*Task*. Without including any images, please transcribe all the lines below exactly.

*Input records*.
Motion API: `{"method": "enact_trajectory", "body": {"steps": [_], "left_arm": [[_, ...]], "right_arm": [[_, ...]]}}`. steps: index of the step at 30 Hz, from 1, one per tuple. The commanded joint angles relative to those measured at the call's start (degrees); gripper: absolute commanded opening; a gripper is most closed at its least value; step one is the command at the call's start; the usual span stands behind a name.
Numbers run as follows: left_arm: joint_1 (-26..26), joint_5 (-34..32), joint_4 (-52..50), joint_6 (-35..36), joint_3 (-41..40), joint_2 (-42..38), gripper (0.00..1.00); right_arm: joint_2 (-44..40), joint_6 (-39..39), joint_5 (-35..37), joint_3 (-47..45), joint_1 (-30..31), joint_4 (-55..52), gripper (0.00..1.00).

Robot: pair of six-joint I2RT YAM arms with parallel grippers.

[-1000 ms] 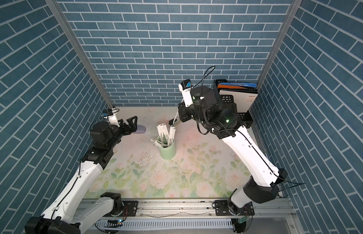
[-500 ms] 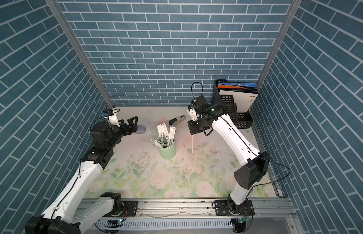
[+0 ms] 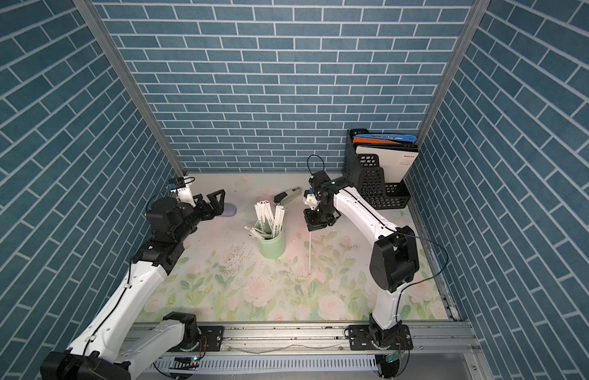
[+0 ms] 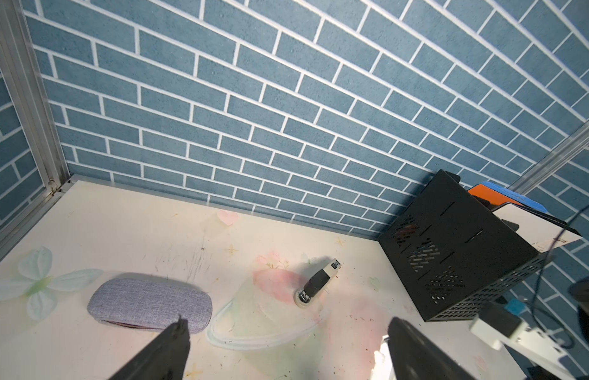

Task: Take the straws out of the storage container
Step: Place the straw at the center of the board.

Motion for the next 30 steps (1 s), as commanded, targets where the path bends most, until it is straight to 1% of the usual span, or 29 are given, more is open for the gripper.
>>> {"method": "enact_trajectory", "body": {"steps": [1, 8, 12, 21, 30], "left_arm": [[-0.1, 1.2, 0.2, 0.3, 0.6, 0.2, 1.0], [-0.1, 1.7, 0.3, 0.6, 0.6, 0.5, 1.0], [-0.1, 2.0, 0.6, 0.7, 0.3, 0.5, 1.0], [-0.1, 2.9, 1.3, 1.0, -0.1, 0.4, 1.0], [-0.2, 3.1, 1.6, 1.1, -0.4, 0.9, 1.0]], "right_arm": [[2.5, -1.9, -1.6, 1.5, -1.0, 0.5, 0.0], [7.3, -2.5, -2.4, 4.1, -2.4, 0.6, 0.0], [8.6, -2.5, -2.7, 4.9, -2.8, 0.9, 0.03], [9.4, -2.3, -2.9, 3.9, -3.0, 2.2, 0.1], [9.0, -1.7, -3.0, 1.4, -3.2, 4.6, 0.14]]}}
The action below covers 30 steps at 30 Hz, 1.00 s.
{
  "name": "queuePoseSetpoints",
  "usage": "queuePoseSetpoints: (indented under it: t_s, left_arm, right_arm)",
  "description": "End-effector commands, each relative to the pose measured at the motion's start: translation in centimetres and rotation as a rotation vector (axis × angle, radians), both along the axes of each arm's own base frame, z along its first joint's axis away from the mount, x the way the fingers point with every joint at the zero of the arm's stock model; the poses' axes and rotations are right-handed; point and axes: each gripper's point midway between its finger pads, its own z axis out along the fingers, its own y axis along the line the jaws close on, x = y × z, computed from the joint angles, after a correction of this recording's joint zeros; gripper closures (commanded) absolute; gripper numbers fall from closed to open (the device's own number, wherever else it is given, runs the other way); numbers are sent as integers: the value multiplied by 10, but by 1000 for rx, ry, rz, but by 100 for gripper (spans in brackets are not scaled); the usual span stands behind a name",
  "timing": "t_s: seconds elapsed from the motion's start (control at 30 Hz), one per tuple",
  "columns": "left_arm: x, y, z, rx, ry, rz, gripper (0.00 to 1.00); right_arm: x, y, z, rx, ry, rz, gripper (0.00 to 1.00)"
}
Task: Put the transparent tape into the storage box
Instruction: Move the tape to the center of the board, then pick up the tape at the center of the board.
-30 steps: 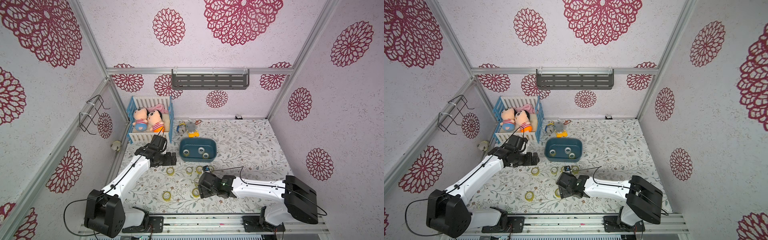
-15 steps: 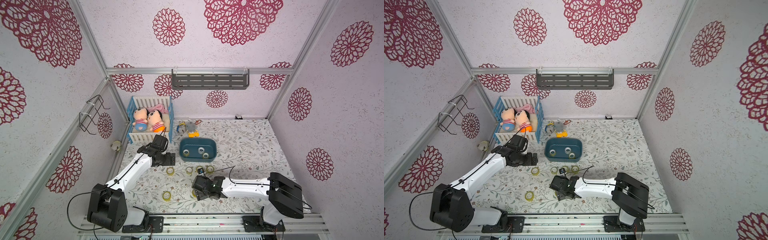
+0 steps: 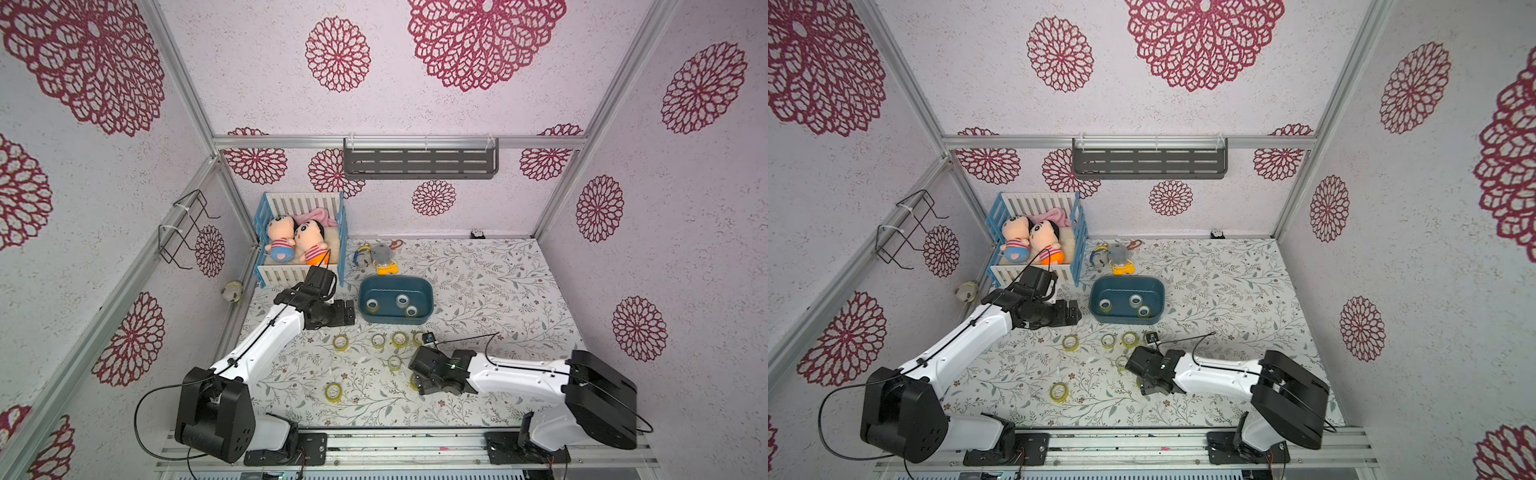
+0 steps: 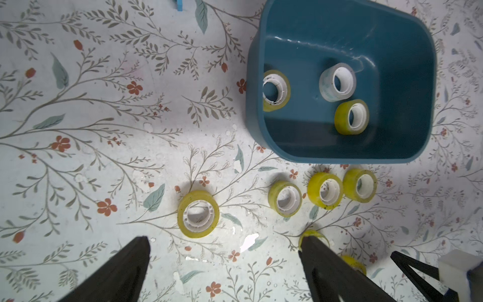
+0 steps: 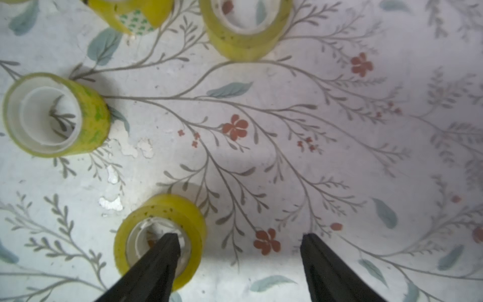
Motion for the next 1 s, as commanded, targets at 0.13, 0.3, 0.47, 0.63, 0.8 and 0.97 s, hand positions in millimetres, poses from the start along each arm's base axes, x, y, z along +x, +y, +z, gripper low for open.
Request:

*Response for this exercise*.
Motion API: `{"method": "enact_trajectory", "body": {"steps": [_], "left_arm": [[_, ...]], "right_arm": [[_, ...]]}}`. steps: index of the step at 30 Hz, from 1, one per tuple. The commanded joint angles relative to those measured at the call's start (degrees); gripper: absolute commanded opening; a gripper is most closed at its least value; step one is the command at the call's start; the usual span stands behind a name.
Numbers run as follows: left_arm: joint_1 (-26..26), joint_5 (-34..32), joint_4 (-52..50), joint_6 (-35..36), joint_3 (-41..40), joint_2 (-42..38), gripper (0.00..1.00); right_arm: joint_2 (-44..40), joint_6 (-39..39), joint_5 (-35..37), joint_3 (-47..45), joint_1 (-30..31), joint_4 (-55..52), gripper (0.00..1.00).

Robot: pair of six-joint I2RT YAM arms with parallel grippers.

[-1000 ms] 
[-500 ms] 
[+0 ms] 
[+0 ms] 

Task: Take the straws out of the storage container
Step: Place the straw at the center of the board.

Motion for the next 30 steps (1 s), as commanded, targets where the path bends most, until it is straight to 1% of the usual span, or 29 are given, more is open for the gripper.
>>> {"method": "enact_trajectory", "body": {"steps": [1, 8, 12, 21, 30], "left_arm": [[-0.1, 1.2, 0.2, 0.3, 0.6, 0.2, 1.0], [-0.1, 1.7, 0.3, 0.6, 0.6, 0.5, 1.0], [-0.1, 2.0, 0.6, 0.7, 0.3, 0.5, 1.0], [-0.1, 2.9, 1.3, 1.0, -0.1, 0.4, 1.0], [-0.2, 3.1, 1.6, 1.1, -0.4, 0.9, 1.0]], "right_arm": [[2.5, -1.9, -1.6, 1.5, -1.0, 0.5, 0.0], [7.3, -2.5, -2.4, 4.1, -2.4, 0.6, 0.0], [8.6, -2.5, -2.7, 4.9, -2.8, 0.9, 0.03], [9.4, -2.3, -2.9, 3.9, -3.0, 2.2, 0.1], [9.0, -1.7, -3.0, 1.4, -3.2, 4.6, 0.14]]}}
The action below covers 30 steps at 30 Hz, 1.00 s.
{
  "name": "queuePoseSetpoints",
  "usage": "queuePoseSetpoints: (indented under it: t_s, left_arm, right_arm)",
  "description": "End-effector commands, each relative to the pose measured at the motion's start: translation in centimetres and rotation as a rotation vector (axis × angle, radians), both along the axes of each arm's own base frame, z along its first joint's axis away from the mount, x the way the fingers point with every joint at the zero of the arm's stock model; the poses' axes and rotations are right-handed; point and axes: each gripper's point midway between its finger pads, its own z axis out along the fingers, its own y axis along the line the jaws close on, x = y × z, computed from the joint angles, after a correction of this recording's joint zeros; gripper closures (commanded) absolute; gripper numbers fall from closed to open (the device's own number, wherever else it is given, runs the other way); numbers are sent as integers: the value multiplied by 10, but by 1000 for rx, ry, rz, but by 100 for gripper (spans in brackets are not scaled); the usual span stands behind a name",
  "timing": "t_s: seconds elapsed from the motion's start (control at 30 Hz), one per tuple",
  "columns": "left_arm: x, y, z, rx, ry, rz, gripper (0.00 to 1.00); right_arm: x, y, z, rx, ry, rz, gripper (0.00 to 1.00)"
}
Task: Put the transparent tape into the storage box
Instruction: Move the tape to the center of the board, then pick up the tape at the center of the board.
-30 steps: 
-15 steps: 
+0 steps: 
+0 steps: 
+0 steps: 
Motion for the next 1 s, as commanded, targets at 0.13, 0.3, 0.47, 0.63, 0.8 and 0.97 s, hand positions in millimetres, poses from the start along each arm's base axes, x, y, z along +x, +y, +z, gripper low for open.
Request:

Nothing more remains to be done for this exercise.